Your answer should be the lines below from the one with "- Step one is" to the one with "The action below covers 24", both included, given again exactly and with nothing added.

- - - - - - -

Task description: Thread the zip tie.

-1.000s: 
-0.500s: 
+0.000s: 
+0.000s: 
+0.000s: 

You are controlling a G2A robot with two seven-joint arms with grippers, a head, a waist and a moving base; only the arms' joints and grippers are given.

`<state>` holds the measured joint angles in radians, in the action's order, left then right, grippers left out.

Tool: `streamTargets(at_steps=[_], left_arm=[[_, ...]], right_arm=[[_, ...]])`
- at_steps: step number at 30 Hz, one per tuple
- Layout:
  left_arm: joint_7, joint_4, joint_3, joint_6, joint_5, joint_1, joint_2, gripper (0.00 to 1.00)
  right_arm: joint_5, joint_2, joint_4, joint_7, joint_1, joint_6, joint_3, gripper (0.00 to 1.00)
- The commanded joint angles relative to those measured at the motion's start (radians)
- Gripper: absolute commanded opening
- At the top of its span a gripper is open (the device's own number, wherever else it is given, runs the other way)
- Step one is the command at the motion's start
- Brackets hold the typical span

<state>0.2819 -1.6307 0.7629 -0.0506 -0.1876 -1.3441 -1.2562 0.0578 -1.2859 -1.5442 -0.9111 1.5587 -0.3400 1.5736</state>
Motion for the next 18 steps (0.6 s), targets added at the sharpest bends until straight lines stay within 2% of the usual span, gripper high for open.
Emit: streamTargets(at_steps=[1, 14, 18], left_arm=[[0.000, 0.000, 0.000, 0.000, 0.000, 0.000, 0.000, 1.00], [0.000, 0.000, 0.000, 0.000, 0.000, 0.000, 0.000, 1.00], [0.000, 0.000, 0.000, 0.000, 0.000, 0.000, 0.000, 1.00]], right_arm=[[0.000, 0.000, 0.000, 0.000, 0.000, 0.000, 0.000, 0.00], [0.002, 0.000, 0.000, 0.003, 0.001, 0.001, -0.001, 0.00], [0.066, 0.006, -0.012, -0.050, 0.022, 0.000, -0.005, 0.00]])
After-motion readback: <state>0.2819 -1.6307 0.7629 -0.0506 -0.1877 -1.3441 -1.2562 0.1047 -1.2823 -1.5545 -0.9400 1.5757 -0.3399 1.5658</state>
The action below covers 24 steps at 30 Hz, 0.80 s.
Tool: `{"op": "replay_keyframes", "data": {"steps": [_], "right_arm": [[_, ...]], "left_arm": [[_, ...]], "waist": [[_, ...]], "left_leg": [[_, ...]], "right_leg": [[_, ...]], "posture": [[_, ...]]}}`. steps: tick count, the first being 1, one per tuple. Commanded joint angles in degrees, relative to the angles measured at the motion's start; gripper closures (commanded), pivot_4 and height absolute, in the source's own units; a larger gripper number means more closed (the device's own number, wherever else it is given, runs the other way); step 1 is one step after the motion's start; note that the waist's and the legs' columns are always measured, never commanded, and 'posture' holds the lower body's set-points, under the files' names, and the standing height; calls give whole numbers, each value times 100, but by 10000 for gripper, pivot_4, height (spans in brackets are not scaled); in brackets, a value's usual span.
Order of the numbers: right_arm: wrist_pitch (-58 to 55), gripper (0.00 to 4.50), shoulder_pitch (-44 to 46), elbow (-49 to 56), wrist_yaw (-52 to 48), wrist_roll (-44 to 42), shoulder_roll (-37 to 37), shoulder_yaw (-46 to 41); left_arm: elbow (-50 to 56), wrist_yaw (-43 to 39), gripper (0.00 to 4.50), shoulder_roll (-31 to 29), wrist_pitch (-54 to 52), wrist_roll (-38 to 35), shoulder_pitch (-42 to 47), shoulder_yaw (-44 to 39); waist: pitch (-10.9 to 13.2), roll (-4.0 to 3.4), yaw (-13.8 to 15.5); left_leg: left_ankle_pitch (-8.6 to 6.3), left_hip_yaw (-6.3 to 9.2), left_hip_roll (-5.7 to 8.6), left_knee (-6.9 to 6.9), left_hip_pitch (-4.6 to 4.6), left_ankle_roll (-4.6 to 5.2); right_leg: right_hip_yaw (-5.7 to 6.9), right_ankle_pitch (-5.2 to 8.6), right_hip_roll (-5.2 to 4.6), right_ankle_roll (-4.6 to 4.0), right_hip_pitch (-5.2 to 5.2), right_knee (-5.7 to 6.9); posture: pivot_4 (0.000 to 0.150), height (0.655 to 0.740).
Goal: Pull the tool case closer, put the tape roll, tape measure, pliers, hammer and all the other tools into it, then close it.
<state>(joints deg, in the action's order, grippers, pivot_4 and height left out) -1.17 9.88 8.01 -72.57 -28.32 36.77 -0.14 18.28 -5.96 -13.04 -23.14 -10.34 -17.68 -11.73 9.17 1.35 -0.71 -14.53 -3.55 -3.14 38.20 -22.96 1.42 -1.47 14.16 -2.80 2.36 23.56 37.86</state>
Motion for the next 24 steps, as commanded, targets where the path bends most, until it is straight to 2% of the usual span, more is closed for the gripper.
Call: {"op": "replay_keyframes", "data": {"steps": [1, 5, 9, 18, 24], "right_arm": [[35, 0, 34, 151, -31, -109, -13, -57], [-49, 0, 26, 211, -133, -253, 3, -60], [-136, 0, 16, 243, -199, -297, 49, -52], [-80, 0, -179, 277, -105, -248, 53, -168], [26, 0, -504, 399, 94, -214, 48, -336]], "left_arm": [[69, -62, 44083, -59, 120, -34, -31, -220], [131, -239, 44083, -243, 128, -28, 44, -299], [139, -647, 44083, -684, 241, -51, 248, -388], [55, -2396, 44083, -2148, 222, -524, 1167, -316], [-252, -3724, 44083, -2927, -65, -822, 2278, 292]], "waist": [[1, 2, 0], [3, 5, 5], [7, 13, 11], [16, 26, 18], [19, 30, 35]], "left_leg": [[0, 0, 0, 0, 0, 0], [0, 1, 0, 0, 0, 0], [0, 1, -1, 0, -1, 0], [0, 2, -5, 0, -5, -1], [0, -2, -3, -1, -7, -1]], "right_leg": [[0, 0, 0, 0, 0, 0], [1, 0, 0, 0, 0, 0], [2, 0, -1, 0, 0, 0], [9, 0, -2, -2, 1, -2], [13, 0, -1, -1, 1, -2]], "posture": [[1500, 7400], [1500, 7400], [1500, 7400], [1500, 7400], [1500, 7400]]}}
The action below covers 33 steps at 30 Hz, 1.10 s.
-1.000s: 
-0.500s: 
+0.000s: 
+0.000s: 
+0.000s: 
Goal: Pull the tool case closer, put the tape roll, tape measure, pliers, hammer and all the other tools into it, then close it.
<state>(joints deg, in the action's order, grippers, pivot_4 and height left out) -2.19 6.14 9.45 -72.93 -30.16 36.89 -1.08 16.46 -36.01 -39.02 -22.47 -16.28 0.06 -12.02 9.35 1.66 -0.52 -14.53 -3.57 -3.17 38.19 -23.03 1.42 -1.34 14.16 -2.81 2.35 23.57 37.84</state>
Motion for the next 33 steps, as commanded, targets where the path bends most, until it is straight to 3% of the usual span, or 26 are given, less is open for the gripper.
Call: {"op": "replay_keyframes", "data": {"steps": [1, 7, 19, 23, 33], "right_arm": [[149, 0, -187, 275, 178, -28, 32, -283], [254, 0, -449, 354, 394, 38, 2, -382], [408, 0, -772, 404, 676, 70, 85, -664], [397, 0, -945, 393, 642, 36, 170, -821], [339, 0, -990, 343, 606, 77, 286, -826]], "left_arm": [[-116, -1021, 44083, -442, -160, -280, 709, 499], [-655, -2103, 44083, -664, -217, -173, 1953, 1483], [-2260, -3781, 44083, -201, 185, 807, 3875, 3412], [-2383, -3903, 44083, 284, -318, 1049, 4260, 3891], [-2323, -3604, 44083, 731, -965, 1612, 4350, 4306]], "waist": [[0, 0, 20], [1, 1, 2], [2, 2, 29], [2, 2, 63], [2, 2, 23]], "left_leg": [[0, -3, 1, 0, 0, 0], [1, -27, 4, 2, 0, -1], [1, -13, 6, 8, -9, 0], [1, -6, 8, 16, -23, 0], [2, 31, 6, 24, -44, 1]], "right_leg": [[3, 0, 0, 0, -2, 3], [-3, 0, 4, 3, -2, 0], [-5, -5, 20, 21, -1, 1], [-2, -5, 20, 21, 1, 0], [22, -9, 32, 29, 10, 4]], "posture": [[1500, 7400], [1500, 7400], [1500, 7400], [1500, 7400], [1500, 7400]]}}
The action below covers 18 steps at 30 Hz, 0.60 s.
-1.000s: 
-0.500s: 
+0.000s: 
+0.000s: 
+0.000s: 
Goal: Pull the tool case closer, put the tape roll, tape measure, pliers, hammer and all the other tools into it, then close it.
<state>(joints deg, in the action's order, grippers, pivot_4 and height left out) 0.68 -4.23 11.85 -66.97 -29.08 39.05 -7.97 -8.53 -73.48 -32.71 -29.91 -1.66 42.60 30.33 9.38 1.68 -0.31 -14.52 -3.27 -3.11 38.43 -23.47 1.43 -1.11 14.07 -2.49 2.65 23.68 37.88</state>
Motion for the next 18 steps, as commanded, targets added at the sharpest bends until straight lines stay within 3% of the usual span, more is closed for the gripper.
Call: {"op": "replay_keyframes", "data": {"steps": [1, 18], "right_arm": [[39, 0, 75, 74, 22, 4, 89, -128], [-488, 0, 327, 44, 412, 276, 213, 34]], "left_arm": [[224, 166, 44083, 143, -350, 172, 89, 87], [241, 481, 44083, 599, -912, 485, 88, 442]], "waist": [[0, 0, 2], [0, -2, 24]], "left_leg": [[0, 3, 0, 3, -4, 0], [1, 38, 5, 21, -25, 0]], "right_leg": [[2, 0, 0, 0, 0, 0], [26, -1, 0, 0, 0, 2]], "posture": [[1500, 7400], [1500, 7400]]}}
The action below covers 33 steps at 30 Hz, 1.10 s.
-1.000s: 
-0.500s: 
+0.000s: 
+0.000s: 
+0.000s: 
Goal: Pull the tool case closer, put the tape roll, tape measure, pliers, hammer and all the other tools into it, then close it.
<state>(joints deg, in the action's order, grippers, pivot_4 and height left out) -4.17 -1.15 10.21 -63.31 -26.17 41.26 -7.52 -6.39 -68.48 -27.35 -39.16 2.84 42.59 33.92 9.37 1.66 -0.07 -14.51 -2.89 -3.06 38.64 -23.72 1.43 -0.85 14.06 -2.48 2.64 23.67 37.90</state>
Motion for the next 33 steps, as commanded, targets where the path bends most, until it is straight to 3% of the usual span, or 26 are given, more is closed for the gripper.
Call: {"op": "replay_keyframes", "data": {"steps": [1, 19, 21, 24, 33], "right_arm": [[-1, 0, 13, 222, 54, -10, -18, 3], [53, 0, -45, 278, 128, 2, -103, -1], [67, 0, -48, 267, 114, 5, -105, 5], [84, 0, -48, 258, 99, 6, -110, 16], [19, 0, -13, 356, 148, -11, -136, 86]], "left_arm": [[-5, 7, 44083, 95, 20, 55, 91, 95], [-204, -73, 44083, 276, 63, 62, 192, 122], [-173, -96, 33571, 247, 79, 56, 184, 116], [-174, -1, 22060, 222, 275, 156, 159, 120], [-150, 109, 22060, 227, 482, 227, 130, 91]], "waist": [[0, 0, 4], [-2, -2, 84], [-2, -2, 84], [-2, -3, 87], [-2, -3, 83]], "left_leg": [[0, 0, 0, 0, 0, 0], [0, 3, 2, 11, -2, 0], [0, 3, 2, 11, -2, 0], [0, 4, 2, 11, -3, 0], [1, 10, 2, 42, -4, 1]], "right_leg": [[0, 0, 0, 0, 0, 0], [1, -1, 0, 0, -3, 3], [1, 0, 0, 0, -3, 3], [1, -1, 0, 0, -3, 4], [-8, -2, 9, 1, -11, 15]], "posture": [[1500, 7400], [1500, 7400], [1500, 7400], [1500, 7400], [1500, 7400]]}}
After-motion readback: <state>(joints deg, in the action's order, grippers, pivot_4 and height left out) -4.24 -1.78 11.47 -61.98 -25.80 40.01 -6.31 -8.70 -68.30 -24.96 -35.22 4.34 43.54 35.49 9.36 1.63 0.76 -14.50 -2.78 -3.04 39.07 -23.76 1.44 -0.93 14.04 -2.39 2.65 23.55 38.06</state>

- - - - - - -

EXERCISE RESULT –
- Step one is the command at the motion's start
- Brackets hold the typical span

<state>0.2819 -1.6307 0.7629 -0.0506 -0.1876 -1.3441 -1.2562 0.0578 -1.2859 -1.5442 -0.9111 1.5587 -0.3400 1.5736</state>
Motion for the next 18 steps (0.6 s), targets added at the sharpest bends until straight lines stay within 2% of the usual span, gripper high for open.
Emit: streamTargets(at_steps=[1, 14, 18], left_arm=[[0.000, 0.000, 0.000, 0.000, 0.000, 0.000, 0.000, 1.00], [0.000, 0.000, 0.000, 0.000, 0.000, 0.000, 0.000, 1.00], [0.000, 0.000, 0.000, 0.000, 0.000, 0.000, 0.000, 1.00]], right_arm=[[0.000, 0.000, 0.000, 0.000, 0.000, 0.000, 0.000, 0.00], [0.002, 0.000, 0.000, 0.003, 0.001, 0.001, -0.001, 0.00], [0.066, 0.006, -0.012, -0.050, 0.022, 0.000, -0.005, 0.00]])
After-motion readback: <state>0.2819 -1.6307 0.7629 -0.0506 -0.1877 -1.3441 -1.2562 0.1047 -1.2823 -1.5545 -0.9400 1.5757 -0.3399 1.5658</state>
The action below covers 24 steps at 30 Hz, 0.80 s.

There is nothing else to this exercise.